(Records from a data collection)
• • • • • • •
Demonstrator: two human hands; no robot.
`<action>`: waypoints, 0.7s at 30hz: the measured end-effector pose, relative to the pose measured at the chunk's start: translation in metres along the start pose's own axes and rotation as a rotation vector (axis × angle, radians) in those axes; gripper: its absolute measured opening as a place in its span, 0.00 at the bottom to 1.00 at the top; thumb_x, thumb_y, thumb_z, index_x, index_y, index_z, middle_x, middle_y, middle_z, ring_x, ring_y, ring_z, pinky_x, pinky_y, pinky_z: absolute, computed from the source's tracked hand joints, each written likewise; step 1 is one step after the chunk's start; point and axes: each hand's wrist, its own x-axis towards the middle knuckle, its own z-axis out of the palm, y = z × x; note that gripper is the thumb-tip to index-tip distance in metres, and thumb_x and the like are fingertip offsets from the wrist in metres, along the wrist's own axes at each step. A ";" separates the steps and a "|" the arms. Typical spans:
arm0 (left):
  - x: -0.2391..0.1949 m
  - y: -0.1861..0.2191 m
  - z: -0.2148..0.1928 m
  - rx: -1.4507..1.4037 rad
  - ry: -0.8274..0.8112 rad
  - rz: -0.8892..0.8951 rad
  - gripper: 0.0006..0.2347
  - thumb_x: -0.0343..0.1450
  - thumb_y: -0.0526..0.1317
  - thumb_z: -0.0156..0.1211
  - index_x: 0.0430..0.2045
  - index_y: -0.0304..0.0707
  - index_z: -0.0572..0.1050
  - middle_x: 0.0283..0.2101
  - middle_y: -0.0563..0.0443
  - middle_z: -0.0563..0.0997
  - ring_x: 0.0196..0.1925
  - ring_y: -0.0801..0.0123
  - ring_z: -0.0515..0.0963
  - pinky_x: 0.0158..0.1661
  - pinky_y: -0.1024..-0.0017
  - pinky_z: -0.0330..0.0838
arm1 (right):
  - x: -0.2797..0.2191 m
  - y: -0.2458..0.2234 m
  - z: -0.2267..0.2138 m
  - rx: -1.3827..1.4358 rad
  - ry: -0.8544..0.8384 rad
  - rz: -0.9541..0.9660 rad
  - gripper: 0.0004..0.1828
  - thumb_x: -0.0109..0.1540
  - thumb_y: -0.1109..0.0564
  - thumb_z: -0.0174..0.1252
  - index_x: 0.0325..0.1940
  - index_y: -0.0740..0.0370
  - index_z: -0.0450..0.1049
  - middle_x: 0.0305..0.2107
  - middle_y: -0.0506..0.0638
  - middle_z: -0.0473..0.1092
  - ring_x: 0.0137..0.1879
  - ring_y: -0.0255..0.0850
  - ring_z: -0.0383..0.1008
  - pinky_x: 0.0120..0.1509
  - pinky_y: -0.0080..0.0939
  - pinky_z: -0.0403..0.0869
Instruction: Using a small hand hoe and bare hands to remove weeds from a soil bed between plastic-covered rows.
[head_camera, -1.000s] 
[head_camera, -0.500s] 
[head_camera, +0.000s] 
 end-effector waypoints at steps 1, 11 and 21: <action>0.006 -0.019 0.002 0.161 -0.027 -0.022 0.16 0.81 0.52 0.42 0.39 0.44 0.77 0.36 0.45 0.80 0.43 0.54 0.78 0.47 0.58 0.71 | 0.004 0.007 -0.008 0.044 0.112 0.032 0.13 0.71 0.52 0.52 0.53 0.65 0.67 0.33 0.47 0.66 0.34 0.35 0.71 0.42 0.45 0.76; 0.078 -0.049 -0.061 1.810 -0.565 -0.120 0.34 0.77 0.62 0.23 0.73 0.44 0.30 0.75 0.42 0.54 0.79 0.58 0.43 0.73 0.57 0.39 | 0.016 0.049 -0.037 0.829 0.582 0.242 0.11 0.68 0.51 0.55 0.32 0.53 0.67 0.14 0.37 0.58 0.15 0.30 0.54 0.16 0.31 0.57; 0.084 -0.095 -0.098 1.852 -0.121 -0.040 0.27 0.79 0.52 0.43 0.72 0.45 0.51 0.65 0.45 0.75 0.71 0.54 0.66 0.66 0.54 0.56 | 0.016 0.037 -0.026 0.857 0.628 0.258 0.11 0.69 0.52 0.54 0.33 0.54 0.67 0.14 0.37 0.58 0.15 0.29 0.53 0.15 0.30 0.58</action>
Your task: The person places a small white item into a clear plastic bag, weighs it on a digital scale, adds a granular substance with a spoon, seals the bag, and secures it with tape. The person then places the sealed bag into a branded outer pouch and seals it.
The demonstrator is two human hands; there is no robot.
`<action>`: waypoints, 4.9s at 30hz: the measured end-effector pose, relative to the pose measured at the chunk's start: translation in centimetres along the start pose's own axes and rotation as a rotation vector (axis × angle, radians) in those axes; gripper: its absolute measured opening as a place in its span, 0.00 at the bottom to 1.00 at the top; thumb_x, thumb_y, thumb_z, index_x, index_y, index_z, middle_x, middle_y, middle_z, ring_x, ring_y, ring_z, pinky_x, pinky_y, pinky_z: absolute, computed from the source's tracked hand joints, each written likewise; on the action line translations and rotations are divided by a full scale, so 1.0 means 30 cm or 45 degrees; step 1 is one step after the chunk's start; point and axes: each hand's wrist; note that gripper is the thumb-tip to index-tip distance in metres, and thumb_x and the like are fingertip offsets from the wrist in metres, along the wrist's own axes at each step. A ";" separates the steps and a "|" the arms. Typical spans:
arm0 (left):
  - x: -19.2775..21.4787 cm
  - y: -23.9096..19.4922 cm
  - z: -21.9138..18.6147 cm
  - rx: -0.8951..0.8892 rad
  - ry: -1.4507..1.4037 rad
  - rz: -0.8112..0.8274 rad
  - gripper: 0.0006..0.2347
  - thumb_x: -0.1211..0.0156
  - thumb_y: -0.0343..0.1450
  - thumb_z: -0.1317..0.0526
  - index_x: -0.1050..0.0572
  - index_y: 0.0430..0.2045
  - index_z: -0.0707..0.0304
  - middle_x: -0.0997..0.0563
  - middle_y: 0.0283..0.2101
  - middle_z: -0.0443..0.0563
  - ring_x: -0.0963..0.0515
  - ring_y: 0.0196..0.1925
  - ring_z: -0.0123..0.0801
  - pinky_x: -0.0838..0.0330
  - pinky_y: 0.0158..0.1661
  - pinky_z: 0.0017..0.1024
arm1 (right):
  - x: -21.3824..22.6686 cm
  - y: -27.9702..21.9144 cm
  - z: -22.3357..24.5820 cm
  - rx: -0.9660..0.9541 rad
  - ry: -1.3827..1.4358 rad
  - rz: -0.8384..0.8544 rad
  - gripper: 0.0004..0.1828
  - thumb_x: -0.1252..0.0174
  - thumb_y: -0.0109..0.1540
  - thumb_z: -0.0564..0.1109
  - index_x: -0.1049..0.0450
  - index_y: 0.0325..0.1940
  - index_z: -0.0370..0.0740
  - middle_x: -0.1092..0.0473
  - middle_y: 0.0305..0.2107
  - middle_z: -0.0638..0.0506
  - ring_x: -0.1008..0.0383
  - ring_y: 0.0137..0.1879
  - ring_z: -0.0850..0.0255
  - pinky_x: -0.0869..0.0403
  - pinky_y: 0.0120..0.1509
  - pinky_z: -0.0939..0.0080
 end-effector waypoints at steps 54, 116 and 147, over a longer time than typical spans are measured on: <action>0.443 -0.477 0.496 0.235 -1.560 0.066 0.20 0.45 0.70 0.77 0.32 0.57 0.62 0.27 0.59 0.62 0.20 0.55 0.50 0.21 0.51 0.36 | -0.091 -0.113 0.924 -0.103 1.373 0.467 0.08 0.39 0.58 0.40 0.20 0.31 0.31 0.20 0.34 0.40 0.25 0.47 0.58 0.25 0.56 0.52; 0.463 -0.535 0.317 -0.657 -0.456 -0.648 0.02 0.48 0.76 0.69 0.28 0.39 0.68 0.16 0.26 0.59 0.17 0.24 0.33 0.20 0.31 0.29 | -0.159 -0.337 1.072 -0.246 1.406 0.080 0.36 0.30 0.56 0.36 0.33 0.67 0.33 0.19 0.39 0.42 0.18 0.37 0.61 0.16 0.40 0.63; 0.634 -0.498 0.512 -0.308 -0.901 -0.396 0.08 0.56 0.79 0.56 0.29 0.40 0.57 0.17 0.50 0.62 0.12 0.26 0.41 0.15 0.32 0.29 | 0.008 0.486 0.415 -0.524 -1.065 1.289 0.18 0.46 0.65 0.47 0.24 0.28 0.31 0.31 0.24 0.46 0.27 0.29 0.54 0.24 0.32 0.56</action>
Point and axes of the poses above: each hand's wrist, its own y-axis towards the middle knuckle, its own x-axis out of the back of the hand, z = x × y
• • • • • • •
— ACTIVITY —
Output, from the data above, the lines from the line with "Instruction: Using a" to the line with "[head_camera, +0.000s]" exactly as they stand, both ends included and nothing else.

— YOUR SOLUTION —
Instruction: Using a small hand hoe and bare hands to remove weeds from a soil bed between plastic-covered rows.
[head_camera, -1.000s] 
[head_camera, -0.500s] 
[head_camera, +0.000s] 

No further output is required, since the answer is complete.